### Your instructions
Could you restate the whole listing below word for word, minus the pictures?

Segment Start: Recorded information

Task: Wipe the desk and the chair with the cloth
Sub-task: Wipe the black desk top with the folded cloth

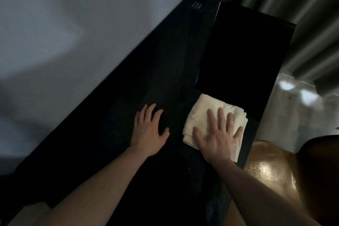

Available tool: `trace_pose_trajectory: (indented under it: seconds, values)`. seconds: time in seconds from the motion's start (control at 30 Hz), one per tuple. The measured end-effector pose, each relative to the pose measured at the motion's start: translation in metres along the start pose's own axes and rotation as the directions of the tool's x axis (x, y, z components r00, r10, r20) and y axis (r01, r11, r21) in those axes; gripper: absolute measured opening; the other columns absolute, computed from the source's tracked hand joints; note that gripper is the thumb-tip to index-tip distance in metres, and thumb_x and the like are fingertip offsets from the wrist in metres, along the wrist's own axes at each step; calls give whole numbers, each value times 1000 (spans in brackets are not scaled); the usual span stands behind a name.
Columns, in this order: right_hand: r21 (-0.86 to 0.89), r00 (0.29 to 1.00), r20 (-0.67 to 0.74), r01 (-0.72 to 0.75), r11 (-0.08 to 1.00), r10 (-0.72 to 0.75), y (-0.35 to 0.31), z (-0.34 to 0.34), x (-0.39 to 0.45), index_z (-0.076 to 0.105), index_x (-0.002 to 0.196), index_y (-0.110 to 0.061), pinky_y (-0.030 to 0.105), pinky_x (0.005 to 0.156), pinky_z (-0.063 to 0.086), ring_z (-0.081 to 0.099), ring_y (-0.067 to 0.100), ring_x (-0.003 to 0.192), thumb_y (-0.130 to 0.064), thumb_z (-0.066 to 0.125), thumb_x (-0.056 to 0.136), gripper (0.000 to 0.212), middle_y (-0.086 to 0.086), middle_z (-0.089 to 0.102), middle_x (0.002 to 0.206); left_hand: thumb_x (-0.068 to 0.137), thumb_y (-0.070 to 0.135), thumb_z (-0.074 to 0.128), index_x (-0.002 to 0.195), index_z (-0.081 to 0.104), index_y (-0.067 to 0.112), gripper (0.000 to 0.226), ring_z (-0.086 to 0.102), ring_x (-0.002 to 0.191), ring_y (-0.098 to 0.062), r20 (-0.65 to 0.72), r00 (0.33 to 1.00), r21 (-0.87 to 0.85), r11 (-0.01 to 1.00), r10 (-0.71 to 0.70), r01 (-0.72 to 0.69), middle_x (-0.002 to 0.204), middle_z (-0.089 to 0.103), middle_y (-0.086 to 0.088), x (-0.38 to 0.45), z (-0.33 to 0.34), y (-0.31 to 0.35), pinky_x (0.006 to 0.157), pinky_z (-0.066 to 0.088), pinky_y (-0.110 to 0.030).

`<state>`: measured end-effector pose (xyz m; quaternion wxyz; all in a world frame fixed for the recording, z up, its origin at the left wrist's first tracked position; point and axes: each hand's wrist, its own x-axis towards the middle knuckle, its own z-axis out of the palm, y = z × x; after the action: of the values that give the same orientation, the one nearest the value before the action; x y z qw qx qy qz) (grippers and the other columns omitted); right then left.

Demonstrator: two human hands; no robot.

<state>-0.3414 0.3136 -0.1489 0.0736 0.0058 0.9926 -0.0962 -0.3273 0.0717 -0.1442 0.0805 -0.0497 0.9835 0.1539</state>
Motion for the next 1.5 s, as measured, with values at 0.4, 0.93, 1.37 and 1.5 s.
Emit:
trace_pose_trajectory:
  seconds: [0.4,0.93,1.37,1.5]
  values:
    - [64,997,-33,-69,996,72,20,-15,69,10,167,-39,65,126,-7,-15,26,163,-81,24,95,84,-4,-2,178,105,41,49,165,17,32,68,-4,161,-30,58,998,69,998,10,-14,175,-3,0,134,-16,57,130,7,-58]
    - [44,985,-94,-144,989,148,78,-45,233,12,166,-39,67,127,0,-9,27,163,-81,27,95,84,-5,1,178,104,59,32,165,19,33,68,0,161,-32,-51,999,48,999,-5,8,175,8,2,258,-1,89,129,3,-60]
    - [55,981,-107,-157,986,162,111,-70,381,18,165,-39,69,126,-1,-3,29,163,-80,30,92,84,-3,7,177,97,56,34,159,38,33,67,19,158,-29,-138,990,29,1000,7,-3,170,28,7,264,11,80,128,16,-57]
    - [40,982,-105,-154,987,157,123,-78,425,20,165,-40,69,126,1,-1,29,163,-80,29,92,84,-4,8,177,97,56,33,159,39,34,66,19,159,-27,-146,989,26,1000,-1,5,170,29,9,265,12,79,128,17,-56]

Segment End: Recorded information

### Problem solution
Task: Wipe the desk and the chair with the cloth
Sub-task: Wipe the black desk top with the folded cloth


Available tool: `trace_pose_trajectory: (indented under it: seconds, values)`. seconds: time in seconds from the motion's start (control at 30 Hz), one per tuple. The measured end-effector pose, each relative to the pose measured at the motion's start: translation in metres along the start pose's own axes and rotation as the directions of the tool's x axis (x, y, z components r00, r10, r20) and y axis (r01, r11, r21) in those axes; gripper: absolute measured opening; the other columns absolute, computed from the source's tracked hand joints; note that gripper is the thumb-tip to index-tip distance in metres, and thumb_x and the like are fingertip offsets from the wrist in metres, along the wrist's own axes at each step; calls give whole numbers, each value times 1000 (spans in brackets are not scaled); the usual span stands behind a name.
Columns, in this order: right_hand: r21 (-0.86 to 0.89), r00 (0.29 to 1.00), r20 (-0.67 to 0.74), r01 (-0.72 to 0.75), r11 (-0.08 to 1.00), r10 (-0.72 to 0.75), y (-0.35 to 0.31), z (-0.34 to 0.34), x (-0.39 to 0.45), index_z (-0.076 to 0.105), index_x (-0.002 to 0.196), index_y (-0.110 to 0.061), pinky_y (-0.030 to 0.105), pinky_x (0.005 to 0.156), pinky_z (-0.063 to 0.086), ring_z (-0.081 to 0.099), ring_y (-0.067 to 0.100), ring_x (-0.003 to 0.192), thumb_y (-0.130 to 0.064), thumb_z (-0.066 to 0.125), thumb_x (-0.056 to 0.136), gripper (0.000 to 0.212), middle_y (-0.086 to 0.086), middle_z (-0.089 to 0.102), middle_x (0.002 to 0.206); left_hand: thumb_x (-0.068 to 0.137), thumb_y (-0.070 to 0.135), thumb_z (-0.074 to 0.128), index_x (-0.002 to 0.195), index_z (-0.081 to 0.104), index_y (-0.067 to 0.112), gripper (0.000 to 0.226), ring_z (-0.086 to 0.102), ring_x (-0.002 to 0.191), ring_y (-0.098 to 0.062), r20 (-0.65 to 0.72), r00 (0.33 to 1.00), r21 (-0.87 to 0.85), r11 (-0.01 to 1.00), r10 (-0.71 to 0.70), r01 (-0.72 to 0.69), middle_x (-0.002 to 0.204), middle_z (-0.089 to 0.103), middle_y (-0.086 to 0.088), x (-0.38 to 0.45), z (-0.33 to 0.34), y (-0.31 to 0.35), pinky_x (0.006 to 0.157), pinky_z (-0.066 to 0.088), pinky_y (-0.110 to 0.030).

`<state>`: measured end-effector pose (xyz m; quaternion wxyz; all in a world frame fixed for the recording, z up, its origin at the left wrist's first tracked position; point and axes: each hand's wrist, its own x-axis towards the middle knuckle, its own z-axis out of the palm, y = z × x; after the action: of the values that give the same orientation, the one nearest the value before the action; x y z qw qx qy qz) (grippers and the other columns omitted); right then left.

Demonstrator: two human hands; no robot.

<state>-0.3414 0.3136 -0.1489 0.0736 0.0058 0.9926 -0.0962 -0.3273 0.0717 -0.1442 0.0805 -0.0497 0.9835 0.1539</state>
Motion for the next 1.5 s, as measured, with values at 0.4, 0.93, 1.37 and 1.5 s.
Emit:
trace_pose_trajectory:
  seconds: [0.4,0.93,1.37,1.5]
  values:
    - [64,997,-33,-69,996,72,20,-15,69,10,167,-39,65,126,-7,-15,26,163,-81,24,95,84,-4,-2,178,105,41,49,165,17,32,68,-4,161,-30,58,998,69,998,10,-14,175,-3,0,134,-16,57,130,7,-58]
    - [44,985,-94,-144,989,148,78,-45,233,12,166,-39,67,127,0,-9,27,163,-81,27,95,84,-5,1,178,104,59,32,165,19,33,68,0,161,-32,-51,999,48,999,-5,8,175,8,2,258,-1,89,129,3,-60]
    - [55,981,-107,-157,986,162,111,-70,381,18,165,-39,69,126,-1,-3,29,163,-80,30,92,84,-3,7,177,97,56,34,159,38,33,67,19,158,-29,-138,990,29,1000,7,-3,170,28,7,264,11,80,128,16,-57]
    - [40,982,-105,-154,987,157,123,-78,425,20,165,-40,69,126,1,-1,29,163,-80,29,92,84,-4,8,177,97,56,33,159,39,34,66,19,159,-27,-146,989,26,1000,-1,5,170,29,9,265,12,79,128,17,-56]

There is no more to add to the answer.